[Start of Attachment]

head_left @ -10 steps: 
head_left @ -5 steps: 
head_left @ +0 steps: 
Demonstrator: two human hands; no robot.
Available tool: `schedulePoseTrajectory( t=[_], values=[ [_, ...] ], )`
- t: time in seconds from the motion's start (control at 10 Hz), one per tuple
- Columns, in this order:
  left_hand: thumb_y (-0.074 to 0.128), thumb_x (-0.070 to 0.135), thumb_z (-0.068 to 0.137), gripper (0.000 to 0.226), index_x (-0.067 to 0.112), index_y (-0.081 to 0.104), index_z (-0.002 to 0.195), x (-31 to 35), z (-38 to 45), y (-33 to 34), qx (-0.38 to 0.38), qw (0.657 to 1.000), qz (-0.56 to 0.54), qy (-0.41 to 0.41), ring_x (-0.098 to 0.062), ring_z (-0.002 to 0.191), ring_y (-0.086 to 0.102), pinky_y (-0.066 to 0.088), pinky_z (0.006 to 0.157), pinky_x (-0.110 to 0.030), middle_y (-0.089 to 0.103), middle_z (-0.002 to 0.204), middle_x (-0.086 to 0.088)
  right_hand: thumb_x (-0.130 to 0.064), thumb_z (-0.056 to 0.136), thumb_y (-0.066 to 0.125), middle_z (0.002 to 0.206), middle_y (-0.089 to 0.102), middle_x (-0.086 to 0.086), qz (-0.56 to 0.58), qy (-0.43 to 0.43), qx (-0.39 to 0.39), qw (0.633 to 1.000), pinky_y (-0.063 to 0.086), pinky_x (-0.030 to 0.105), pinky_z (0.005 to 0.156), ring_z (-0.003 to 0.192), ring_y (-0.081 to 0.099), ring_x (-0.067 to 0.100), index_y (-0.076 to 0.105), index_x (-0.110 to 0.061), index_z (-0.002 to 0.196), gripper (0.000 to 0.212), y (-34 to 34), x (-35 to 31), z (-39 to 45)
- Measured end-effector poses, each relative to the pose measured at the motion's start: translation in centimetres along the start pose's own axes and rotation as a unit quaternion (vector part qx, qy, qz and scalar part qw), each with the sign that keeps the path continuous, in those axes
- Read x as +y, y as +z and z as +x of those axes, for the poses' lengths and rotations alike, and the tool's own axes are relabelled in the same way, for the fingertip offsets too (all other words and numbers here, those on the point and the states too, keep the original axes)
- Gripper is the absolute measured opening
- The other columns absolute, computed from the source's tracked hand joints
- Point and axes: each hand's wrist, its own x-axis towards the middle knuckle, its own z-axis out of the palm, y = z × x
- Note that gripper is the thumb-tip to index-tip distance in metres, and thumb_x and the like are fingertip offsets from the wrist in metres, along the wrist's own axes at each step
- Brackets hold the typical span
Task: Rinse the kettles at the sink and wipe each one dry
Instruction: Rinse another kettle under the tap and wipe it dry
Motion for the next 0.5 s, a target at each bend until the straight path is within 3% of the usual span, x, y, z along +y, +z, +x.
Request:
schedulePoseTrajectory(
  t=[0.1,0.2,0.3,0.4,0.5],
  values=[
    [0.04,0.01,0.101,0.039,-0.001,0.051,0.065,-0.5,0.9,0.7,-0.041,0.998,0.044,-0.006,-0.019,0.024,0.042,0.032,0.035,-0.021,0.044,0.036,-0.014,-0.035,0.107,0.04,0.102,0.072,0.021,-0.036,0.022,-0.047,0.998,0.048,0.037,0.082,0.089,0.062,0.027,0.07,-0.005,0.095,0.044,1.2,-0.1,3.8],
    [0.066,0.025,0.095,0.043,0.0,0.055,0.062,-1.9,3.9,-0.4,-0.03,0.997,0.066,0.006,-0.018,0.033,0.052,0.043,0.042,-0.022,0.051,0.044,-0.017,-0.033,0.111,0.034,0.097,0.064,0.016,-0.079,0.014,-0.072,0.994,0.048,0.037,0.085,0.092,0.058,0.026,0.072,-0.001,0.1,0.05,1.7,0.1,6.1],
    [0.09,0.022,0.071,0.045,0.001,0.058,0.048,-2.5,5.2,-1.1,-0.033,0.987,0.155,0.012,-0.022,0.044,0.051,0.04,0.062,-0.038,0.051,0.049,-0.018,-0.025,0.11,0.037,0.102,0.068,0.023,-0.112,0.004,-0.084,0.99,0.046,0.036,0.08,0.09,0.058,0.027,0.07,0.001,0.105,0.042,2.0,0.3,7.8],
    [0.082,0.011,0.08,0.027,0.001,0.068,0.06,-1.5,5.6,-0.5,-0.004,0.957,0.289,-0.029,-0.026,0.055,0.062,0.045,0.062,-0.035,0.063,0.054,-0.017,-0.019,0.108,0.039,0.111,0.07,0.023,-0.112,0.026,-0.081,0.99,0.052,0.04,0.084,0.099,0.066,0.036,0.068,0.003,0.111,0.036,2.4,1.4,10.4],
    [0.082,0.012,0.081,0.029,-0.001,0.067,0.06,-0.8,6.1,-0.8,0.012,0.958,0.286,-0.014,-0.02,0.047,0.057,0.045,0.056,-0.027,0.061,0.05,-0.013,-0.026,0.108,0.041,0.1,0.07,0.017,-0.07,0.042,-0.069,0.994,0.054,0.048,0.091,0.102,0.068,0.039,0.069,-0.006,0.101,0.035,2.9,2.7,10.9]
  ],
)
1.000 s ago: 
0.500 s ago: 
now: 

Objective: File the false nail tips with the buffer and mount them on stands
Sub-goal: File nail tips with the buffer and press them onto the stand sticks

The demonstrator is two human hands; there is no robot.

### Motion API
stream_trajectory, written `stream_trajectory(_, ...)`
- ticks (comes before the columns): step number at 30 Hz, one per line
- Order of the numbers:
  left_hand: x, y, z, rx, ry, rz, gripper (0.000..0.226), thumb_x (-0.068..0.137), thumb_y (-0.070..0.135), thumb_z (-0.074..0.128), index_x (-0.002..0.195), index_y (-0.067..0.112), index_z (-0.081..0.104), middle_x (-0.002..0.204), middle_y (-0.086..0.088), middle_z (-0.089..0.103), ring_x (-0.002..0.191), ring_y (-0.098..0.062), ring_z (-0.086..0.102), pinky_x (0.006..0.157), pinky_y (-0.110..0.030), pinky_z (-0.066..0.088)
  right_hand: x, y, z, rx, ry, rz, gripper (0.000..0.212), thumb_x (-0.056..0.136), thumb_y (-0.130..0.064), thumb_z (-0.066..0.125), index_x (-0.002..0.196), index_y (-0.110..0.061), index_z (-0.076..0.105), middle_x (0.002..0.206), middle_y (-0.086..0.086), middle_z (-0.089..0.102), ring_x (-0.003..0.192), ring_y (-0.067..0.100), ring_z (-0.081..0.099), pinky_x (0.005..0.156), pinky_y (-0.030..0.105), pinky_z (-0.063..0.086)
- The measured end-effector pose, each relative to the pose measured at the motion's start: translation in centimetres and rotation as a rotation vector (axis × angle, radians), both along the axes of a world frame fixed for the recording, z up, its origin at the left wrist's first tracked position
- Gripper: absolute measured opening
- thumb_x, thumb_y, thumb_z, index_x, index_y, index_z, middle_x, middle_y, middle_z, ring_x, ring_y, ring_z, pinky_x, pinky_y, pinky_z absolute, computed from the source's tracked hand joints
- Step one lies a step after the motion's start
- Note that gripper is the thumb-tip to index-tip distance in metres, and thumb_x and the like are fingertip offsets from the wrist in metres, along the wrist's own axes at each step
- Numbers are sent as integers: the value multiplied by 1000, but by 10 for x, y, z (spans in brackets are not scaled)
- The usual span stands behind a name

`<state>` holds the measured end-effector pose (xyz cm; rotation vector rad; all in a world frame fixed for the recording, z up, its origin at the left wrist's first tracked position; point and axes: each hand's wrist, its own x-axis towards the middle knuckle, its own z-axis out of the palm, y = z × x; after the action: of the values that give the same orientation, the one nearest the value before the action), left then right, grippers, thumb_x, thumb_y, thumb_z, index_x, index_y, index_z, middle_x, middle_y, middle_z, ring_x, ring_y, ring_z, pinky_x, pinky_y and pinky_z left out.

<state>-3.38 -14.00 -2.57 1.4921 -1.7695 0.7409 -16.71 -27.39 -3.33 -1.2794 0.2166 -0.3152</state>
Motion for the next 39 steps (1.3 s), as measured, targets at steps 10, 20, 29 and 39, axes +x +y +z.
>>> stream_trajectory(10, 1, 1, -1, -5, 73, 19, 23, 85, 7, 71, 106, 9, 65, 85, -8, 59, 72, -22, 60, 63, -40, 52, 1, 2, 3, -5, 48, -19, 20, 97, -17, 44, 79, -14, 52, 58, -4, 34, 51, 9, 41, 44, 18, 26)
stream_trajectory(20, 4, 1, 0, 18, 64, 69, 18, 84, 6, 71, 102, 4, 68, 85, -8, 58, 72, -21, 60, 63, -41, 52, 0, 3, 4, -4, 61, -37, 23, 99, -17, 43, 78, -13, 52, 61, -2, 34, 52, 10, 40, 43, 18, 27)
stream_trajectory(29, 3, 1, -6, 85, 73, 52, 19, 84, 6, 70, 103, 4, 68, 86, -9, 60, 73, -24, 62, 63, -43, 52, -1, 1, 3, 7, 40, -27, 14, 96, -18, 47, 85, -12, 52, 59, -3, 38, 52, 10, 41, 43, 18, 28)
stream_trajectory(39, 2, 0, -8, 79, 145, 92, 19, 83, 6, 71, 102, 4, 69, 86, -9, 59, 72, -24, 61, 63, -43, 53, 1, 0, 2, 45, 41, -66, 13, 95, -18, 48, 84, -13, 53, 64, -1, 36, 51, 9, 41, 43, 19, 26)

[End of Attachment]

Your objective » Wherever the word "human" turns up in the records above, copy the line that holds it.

Written response »
Demonstrator: two human hands; no robot.
The demonstrator is two human hands; there is no robot.

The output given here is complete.